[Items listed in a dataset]
_ _ _ _

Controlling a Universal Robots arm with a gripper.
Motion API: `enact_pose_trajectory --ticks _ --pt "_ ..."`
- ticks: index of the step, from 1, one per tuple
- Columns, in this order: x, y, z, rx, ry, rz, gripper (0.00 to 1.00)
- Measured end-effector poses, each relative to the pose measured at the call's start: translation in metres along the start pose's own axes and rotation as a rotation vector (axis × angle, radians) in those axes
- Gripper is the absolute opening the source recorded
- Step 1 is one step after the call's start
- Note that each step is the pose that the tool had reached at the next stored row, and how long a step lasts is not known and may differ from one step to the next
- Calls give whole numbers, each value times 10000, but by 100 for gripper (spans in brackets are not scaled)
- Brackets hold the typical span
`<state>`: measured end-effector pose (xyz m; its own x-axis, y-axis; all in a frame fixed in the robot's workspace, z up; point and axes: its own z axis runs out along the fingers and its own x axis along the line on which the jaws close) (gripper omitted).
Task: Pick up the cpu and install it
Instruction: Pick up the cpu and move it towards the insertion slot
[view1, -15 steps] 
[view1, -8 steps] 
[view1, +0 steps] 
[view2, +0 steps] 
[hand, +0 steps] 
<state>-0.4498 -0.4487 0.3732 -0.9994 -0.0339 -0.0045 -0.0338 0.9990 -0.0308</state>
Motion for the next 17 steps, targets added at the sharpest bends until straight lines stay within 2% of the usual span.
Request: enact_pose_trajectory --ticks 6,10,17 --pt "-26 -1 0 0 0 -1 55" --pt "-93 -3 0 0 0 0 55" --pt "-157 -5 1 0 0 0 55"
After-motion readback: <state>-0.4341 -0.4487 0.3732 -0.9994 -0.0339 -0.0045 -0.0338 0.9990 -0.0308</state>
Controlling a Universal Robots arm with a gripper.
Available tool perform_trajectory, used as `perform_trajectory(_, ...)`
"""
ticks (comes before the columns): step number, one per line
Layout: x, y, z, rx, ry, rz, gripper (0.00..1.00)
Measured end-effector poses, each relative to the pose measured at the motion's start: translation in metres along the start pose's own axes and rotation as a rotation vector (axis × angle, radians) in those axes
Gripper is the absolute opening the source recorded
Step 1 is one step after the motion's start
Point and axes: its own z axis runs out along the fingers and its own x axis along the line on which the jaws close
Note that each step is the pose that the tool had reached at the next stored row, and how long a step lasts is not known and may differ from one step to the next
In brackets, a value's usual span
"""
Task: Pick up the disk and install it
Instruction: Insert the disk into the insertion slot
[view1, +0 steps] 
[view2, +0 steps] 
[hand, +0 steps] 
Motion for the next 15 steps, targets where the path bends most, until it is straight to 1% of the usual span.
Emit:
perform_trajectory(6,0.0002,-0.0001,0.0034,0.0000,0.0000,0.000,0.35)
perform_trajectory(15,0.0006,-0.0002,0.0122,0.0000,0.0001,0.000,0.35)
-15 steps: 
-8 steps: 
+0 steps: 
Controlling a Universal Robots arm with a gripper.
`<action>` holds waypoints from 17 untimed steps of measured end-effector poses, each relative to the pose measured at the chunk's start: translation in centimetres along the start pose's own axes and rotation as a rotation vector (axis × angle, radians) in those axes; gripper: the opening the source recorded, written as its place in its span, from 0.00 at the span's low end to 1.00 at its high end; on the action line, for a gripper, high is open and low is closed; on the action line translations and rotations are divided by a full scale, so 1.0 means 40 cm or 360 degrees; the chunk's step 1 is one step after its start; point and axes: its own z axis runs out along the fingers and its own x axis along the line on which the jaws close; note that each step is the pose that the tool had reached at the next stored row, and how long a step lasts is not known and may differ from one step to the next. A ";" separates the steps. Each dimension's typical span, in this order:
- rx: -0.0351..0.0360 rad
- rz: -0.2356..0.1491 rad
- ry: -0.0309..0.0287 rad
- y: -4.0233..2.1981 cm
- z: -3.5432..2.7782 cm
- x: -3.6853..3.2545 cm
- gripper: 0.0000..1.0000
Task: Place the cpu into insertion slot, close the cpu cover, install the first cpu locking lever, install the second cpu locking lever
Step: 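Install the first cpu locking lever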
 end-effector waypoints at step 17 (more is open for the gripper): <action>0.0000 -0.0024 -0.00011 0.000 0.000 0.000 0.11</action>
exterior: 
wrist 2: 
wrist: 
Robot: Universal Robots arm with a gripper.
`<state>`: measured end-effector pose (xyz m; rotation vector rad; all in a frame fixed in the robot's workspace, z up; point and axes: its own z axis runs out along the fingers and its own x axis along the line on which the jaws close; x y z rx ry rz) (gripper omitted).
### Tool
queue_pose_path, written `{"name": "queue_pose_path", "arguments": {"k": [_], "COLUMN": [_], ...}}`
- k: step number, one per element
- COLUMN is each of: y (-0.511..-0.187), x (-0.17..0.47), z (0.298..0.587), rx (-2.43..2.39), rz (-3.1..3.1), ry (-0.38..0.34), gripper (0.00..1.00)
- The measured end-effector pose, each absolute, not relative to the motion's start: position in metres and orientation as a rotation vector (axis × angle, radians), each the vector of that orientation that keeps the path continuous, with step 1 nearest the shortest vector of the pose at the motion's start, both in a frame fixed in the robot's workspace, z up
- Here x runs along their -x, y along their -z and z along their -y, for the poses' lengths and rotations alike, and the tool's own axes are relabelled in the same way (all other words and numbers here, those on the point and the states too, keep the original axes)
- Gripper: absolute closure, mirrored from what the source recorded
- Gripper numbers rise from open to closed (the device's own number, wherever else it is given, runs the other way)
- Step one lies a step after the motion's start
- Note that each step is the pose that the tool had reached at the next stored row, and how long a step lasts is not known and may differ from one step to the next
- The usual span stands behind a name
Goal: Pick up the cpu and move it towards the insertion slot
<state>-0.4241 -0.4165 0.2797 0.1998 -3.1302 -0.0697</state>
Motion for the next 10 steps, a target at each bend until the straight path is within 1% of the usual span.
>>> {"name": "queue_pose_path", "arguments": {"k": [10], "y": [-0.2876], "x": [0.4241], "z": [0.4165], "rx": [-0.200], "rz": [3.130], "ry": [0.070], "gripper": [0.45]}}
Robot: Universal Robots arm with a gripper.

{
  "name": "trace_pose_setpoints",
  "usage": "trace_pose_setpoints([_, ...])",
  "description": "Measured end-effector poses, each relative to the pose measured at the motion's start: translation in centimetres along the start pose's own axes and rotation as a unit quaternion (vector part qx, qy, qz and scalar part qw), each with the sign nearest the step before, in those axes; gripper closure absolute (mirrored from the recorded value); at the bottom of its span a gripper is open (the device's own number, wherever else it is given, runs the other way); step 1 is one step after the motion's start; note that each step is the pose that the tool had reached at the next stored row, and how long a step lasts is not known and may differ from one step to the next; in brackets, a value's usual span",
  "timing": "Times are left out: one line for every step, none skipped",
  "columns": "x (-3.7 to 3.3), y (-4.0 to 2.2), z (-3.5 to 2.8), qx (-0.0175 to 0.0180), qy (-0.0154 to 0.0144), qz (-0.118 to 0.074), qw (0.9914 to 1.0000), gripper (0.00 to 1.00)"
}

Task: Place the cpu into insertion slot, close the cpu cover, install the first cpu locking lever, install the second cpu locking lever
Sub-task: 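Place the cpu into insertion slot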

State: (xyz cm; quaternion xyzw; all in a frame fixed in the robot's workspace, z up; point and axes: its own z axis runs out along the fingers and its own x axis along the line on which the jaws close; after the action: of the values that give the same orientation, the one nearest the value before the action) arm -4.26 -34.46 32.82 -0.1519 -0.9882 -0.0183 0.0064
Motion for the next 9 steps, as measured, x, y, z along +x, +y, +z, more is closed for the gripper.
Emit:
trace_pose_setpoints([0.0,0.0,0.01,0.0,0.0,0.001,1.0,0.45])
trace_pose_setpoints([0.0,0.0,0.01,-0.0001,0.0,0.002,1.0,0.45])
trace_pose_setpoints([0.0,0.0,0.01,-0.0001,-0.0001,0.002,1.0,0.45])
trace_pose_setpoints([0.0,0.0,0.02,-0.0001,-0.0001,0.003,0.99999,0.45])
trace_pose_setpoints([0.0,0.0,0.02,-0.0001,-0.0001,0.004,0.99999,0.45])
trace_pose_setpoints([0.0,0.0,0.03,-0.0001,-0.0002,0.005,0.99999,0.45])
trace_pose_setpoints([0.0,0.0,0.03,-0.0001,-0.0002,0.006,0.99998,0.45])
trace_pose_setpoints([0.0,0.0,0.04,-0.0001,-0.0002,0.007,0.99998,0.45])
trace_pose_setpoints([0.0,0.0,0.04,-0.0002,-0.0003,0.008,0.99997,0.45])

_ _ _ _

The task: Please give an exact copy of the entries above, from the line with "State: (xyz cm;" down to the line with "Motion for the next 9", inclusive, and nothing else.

Result for this exercise:
State: (xyz cm; quaternion xyzw; all in a frame fixed in the robot's workspace, z up; point and axes: its own z axis runs out along the fingers and its own x axis along the line on which the jaws close; after the action: of the values that give the same orientation, the one nearest the value before the action) arm -4.26 -34.46 32.82 -0.1519 -0.9882 -0.0183 0.0064
Motion for the next 9 steps, as measured, x, y, z along +x, +y, +z, more is closed for the gripper.

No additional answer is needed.